DATA RECORDS section start

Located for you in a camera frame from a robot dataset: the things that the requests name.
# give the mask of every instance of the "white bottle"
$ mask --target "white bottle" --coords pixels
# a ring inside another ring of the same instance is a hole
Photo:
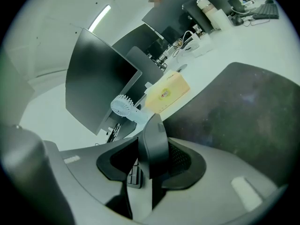
[[[204,14],[210,20],[211,25],[214,27],[214,29],[220,29],[218,24],[212,18],[212,15],[218,11],[215,8],[215,6],[208,0],[197,0],[197,6],[204,12]]]

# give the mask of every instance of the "ceiling light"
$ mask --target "ceiling light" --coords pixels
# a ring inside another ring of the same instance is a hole
[[[101,19],[105,16],[105,14],[108,13],[109,10],[111,10],[111,6],[106,5],[105,8],[101,11],[101,13],[98,15],[98,17],[94,20],[94,22],[92,23],[92,25],[89,28],[90,32],[93,32],[93,30],[95,29],[95,27],[98,25],[98,23],[101,21]]]

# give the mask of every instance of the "computer monitor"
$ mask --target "computer monitor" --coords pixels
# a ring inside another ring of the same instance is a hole
[[[145,95],[145,84],[147,82],[155,84],[163,75],[163,71],[142,52],[138,47],[130,49],[126,59],[134,64],[142,75],[126,93],[127,96],[136,104]]]
[[[151,58],[154,60],[159,59],[163,52],[168,48],[169,43],[166,39],[157,39],[148,48],[147,54],[151,54]]]
[[[162,0],[142,20],[173,44],[195,25],[182,10],[182,4],[187,1],[190,0]]]
[[[141,74],[112,47],[83,29],[67,70],[66,109],[97,135],[101,128],[108,129],[111,102],[126,94]]]
[[[126,34],[112,45],[112,47],[123,56],[126,56],[126,54],[134,46],[138,47],[145,53],[147,48],[157,39],[159,39],[159,36],[155,33],[155,31],[153,31],[148,25],[143,24]]]

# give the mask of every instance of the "cable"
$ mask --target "cable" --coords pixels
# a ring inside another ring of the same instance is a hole
[[[167,68],[168,67],[168,65],[165,63],[165,62],[163,62],[161,59],[158,59],[161,63],[163,63],[163,64],[165,64],[165,68]]]
[[[251,20],[251,26],[256,26],[256,25],[259,25],[259,24],[263,24],[263,23],[268,23],[270,20],[271,20],[271,18],[269,17],[269,20],[267,20],[267,21],[264,21],[264,22],[260,22],[260,23],[256,23],[256,24],[252,24],[252,22],[253,21],[256,21],[257,19],[253,19],[253,20]]]
[[[174,46],[173,44],[170,44],[171,46],[173,46],[173,47],[176,47],[176,48],[178,48],[178,46]]]
[[[177,52],[176,56],[179,54],[180,49],[181,49],[182,46],[184,45],[184,37],[186,36],[186,33],[187,33],[187,32],[189,32],[190,34],[193,35],[193,33],[192,33],[190,30],[187,30],[187,31],[184,33],[183,38],[182,38],[182,45],[181,45],[180,48],[178,49],[178,52]]]
[[[233,8],[231,8],[231,10],[232,10],[233,12],[235,12],[235,13],[238,13],[238,14],[248,14],[248,13],[251,13],[251,12],[257,10],[258,8],[259,8],[259,7],[255,7],[253,10],[248,10],[246,13],[240,13],[240,12],[237,12],[237,11],[235,11]]]
[[[249,27],[250,25],[251,25],[251,26],[256,26],[256,25],[259,25],[259,24],[268,23],[268,22],[271,20],[271,18],[269,17],[269,20],[264,21],[264,22],[259,22],[259,23],[256,23],[256,24],[252,24],[252,22],[253,22],[253,21],[256,21],[256,20],[257,20],[257,19],[254,19],[253,17],[251,17],[251,19],[243,20],[244,22],[245,22],[245,21],[250,21],[248,25],[244,25],[244,24],[243,24],[243,25],[244,25],[245,27]]]
[[[179,53],[179,49],[180,49],[180,48],[177,48],[177,49],[173,52],[173,55],[172,55],[172,56],[173,56],[174,58],[175,58],[176,55]]]

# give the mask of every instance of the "mouse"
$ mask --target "mouse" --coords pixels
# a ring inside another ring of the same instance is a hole
[[[236,15],[232,18],[232,23],[234,26],[240,26],[244,23],[244,21],[239,15]]]
[[[264,3],[274,3],[273,0],[266,0]]]

DATA RECORDS section end

EXERCISE AIM: Output the data above verbatim, pictures excluded.

PROBLEM SOLUTION:
Located for you in a camera frame from a robot dataset: the things that the requests name.
# give the mask of every instance of the "white bottle"
$ mask --target "white bottle" --coords pixels
# a ring inside another ring of the same instance is a hole
Photo:
[[[204,14],[210,20],[211,25],[214,27],[214,29],[220,29],[218,24],[212,18],[212,15],[218,11],[215,8],[215,6],[208,0],[197,0],[197,6],[204,12]]]

# give the mask of every instance of the "ceiling light"
$ mask --target "ceiling light" --coords pixels
# a ring inside another ring of the same instance is a hole
[[[101,19],[105,16],[105,14],[108,13],[109,10],[111,10],[111,6],[106,5],[105,8],[101,11],[101,13],[98,15],[98,17],[94,20],[94,22],[92,23],[92,25],[89,28],[90,32],[93,32],[93,30],[95,29],[95,27],[98,25],[98,23],[101,21]]]

# give the mask of every instance of the "computer monitor"
$ mask --target "computer monitor" --coords pixels
# a ring inside another ring of the same instance is a hole
[[[145,95],[145,84],[147,82],[155,84],[163,75],[163,71],[142,52],[138,47],[130,49],[126,59],[134,64],[142,75],[126,93],[127,96],[136,104]]]
[[[151,58],[154,60],[159,59],[163,52],[168,48],[169,43],[166,39],[157,39],[148,48],[147,54],[151,54]]]
[[[162,0],[142,20],[173,44],[195,25],[182,10],[182,4],[187,1],[190,0]]]
[[[141,74],[112,47],[83,29],[67,70],[66,109],[97,135],[101,128],[108,129],[111,102],[126,94]]]
[[[126,34],[112,45],[112,47],[123,56],[126,56],[126,54],[134,46],[138,47],[145,53],[147,48],[157,39],[159,39],[159,36],[155,33],[155,31],[153,31],[148,25],[143,24]]]

# give the mask of every instance of the "cable"
$ mask --target "cable" --coords pixels
# a ring inside another ring of the same instance is a hole
[[[167,68],[168,67],[168,65],[165,63],[165,62],[163,62],[161,59],[158,59],[161,63],[163,63],[163,64],[165,64],[165,68]]]
[[[251,20],[251,26],[256,26],[256,25],[259,25],[259,24],[263,24],[263,23],[268,23],[270,20],[271,20],[271,18],[269,17],[269,20],[267,20],[267,21],[264,21],[264,22],[260,22],[260,23],[256,23],[256,24],[252,24],[252,22],[253,21],[256,21],[257,19],[253,19],[253,20]]]
[[[174,46],[173,44],[170,44],[171,46],[173,46],[173,47],[176,47],[176,48],[178,48],[178,46]]]
[[[177,52],[176,56],[179,54],[180,49],[181,49],[182,46],[184,45],[184,37],[186,36],[186,33],[187,33],[187,32],[189,32],[190,34],[193,35],[193,33],[192,33],[190,30],[187,30],[187,31],[184,33],[183,38],[182,38],[182,45],[181,45],[180,48],[178,49],[178,52]]]
[[[233,8],[231,8],[231,10],[232,10],[233,12],[235,12],[235,13],[238,13],[238,14],[248,14],[248,13],[251,13],[251,12],[257,10],[258,8],[259,8],[259,7],[255,7],[253,10],[248,10],[246,13],[240,13],[240,12],[237,12],[237,11],[235,11]]]
[[[249,27],[250,25],[251,25],[251,26],[256,26],[256,25],[259,25],[259,24],[268,23],[268,22],[271,20],[271,18],[269,17],[269,20],[264,21],[264,22],[259,22],[259,23],[256,23],[256,24],[252,24],[252,22],[253,22],[253,21],[256,21],[256,20],[257,20],[257,19],[254,19],[253,17],[251,17],[251,19],[243,20],[244,22],[245,22],[245,21],[250,21],[248,25],[244,25],[244,24],[243,24],[243,25],[244,25],[245,27]]]
[[[179,53],[179,49],[180,49],[180,48],[177,48],[177,49],[173,52],[173,55],[172,55],[172,56],[173,56],[174,58],[175,58],[176,55]]]

# give the mask of every instance of the "mouse"
$ mask --target "mouse" --coords pixels
# a ring inside another ring of the same instance is a hole
[[[236,15],[232,18],[232,23],[234,26],[240,26],[244,23],[244,21],[239,15]]]
[[[264,3],[274,3],[273,0],[266,0]]]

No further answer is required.